-- YOUR TASK --
Transcribe the full listing, keeping every word as it stands.

-- PROVIDED RECORDS --
□ □ □
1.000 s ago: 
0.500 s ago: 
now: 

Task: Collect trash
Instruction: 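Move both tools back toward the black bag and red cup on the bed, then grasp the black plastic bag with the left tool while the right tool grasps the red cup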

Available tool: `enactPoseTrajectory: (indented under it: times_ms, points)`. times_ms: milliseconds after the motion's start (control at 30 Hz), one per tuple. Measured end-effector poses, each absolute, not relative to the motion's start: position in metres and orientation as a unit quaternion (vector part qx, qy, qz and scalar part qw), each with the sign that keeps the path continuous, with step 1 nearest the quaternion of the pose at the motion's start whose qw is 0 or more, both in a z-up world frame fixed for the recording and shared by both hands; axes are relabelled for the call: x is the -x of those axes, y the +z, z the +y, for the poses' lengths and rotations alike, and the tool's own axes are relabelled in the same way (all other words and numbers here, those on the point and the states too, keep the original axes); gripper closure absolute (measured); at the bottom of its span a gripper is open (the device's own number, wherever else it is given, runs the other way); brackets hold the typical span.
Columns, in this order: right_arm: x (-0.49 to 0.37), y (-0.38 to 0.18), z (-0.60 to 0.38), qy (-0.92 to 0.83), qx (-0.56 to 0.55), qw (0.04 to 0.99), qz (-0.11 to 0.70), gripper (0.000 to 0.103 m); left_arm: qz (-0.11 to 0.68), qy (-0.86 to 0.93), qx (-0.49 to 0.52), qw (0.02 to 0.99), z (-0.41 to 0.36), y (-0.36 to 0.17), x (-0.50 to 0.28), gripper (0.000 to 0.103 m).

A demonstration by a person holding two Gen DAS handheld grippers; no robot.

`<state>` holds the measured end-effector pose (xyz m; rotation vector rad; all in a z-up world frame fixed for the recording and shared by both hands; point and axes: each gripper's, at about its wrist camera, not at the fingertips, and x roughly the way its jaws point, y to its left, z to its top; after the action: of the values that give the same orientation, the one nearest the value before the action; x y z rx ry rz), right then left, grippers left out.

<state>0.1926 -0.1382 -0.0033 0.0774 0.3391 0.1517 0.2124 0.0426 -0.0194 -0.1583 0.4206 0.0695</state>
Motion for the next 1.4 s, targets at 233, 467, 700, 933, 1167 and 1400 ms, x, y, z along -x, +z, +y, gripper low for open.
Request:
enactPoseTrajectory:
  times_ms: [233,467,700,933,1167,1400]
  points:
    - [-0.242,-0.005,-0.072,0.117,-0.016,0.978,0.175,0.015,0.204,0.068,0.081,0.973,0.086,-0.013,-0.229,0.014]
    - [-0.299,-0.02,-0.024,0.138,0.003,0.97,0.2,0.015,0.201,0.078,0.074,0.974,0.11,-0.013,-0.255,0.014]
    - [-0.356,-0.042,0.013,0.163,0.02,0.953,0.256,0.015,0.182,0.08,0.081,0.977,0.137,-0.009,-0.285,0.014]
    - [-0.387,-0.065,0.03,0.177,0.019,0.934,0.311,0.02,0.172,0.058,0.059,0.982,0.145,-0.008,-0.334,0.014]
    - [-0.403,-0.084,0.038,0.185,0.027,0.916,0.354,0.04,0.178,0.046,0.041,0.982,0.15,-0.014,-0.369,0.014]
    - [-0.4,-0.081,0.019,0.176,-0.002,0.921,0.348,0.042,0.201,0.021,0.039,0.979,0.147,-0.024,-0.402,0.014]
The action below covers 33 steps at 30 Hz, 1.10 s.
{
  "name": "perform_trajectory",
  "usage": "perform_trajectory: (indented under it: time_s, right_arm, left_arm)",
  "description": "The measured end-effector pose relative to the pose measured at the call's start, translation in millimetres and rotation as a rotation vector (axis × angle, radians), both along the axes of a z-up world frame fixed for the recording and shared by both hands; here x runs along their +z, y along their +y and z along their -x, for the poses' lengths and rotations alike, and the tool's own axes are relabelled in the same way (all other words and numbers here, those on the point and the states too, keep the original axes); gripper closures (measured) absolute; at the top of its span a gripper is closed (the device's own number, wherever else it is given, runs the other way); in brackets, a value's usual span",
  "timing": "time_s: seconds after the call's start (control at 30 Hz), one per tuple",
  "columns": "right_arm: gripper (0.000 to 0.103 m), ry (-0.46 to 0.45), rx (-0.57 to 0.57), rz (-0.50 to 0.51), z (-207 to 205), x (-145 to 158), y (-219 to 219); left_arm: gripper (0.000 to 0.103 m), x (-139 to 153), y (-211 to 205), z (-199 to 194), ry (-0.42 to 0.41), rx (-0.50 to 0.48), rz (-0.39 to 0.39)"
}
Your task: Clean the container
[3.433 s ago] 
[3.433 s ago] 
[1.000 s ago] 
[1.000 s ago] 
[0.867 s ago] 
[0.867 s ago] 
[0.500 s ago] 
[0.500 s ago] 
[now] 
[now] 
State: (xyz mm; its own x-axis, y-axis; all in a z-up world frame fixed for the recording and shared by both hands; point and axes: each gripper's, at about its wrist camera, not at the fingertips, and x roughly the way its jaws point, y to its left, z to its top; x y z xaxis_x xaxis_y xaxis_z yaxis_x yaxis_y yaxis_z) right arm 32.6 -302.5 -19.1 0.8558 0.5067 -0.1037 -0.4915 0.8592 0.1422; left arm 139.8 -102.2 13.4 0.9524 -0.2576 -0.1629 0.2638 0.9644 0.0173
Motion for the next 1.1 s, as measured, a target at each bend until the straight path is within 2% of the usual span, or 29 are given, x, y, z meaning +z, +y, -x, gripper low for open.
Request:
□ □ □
-- TASK SOLUTION --
1.000 s ago: 
0.500 s ago: 
now: 

Task: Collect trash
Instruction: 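Move both tools back toward the black bag and red cup on the bed, then grasp the black plastic bag with the left tool while the right tool grasps the red cup
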
Available tool: `enactPoseTrajectory: (indented under it: times_ms, points)`. times_ms: milliseconds after the motion's start (control at 30 Hz), one per tuple. Measured end-effector poses, each absolute, not relative to the motion's start: position in metres and orientation as a unit quaternion (vector part qx, qy, qz and scalar part qw), each with the sign that keeps the path continuous, with step 1 nearest the quaternion of the pose at the motion's start whose qw is 0 or more, both in a z-up world frame fixed for the recording and shared by both hands; axes are relabelled for the call: x is the -x of those axes, y the +z, z the +y, for the poses' lengths and rotations alike, and the tool's own axes are relabelled in the same way (all other words and numbers here, those on the point and the states too, keep the original axes); gripper closure absolute (measured); at the bottom of its span a gripper is open (the device's own number, wherever else it is given, runs the other way); brackets hold the typical span.
Columns, in this order: right_arm: x (-0.49 to 0.37), y (-0.38 to 0.18), z (-0.60 to 0.38), qy (-0.92 to 0.83), qx (-0.56 to 0.55), qw (0.04 to 0.99), qz (-0.11 to 0.70), gripper (0.000 to 0.103 m); left_arm: qz (-0.11 to 0.68), qy (-0.86 to 0.93), qx (-0.49 to 0.52), qw (0.02 to 0.99), z (-0.41 to 0.36), y (-0.36 to 0.17), x (-0.50 to 0.28), gripper (0.000 to 0.103 m).

A demonstration by a person holding two Gen DAS handheld grippers; no robot.

`<state>` holds the measured end-effector pose (xyz m; rotation vector rad; all in a z-up world frame fixed for the recording and shared by both hands; point and axes: each gripper's, at about its wrist camera, not at the fingertips, and x roughly the way its jaws point, y to its left, z to its top; after the action: of the values that give the same orientation, the one nearest the value before the action; x y z rx ry rz), right then left, grippers left out.

<state>0.1926 -0.1382 -0.0033 0.0774 0.3391 0.1517 0.2124 0.0426 -0.0194 -0.1583 0.4206 0.0695</state>
Motion for the next 1.4 s, targets at 233, 467, 700, 933, 1167 and 1400 ms, x, y, z along -x, +z, +y, gripper low for open.
Request:
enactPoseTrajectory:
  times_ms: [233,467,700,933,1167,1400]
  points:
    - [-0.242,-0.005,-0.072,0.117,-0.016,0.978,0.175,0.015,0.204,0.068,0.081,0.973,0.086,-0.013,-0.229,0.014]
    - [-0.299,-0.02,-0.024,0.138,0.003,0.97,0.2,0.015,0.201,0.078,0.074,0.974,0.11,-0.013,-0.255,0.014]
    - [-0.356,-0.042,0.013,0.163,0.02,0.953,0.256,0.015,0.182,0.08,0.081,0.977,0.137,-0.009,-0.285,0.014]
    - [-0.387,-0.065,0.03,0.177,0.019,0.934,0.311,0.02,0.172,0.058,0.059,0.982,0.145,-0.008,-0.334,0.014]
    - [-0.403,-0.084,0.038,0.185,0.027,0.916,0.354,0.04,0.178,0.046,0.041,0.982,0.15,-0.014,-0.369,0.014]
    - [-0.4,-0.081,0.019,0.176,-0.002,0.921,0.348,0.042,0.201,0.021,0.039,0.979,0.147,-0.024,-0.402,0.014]
The action below covers 33 steps at 30 Hz, 1.10 s.
{
  "name": "perform_trajectory",
  "usage": "perform_trajectory: (indented under it: time_s, right_arm, left_arm)",
  "description": "The measured end-effector pose relative to the pose measured at the call's start, translation in millimetres and rotation as a rotation vector (axis × angle, radians), both along the axes of a z-up world frame fixed for the recording and shared by both hands; here x runs along their +z, y along their +y and z along their -x, for the poses' lengths and rotations alike, and the tool's own axes are relabelled in the same way (all other words and numbers here, those on the point and the states too, keep the original axes); gripper closures (measured) absolute; at the top of its span a gripper is closed (the device's own number, wherever else it is given, runs the other way); in brackets, a value's usual span",
  "timing": "time_s: seconds after the call's start (control at 30 Hz), one per tuple",
  "columns": "right_arm: gripper (0.000 to 0.103 m), ry (-0.46 to 0.45), rx (-0.57 to 0.57), rz (-0.50 to 0.51), z (-207 to 205), x (-145 to 158), y (-219 to 219); left_arm: gripper (0.000 to 0.103 m), x (-139 to 153), y (-211 to 205), z (-199 to 194), ry (-0.42 to 0.41), rx (-0.50 to 0.48), rz (-0.39 to 0.39)"
}
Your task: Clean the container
[3.433 s ago] 
[3.433 s ago] 
[1.000 s ago] 
[1.000 s ago] 
[0.867 s ago] 
[0.867 s ago] 
[0.500 s ago] 
[0.500 s ago] 
[now] 
[now] 
State: (xyz mm; its own x-axis, y-axis; all in a z-up world frame fixed for the recording and shared by both hands; point and axes: each gripper's, at about its wrist camera, not at the fingertips, and x roughly the way its jaws point, y to its left, z to its top; x y z xaxis_x xaxis_y xaxis_z yaxis_x yaxis_y yaxis_z) right arm 32.6 -302.5 -19.1 0.8558 0.5067 -0.1037 -0.4915 0.8592 0.1422; left arm 139.8 -102.2 13.4 0.9524 -0.2576 -0.1629 0.2638 0.9644 0.0173
Motion for the next 1.1 s, as measured, a target at each bend until the straight path is within 2% of the usual span, or 29 are given, x, y, z meaning +z, +y, -x, gripper low for open.
Request:

No further response is needed.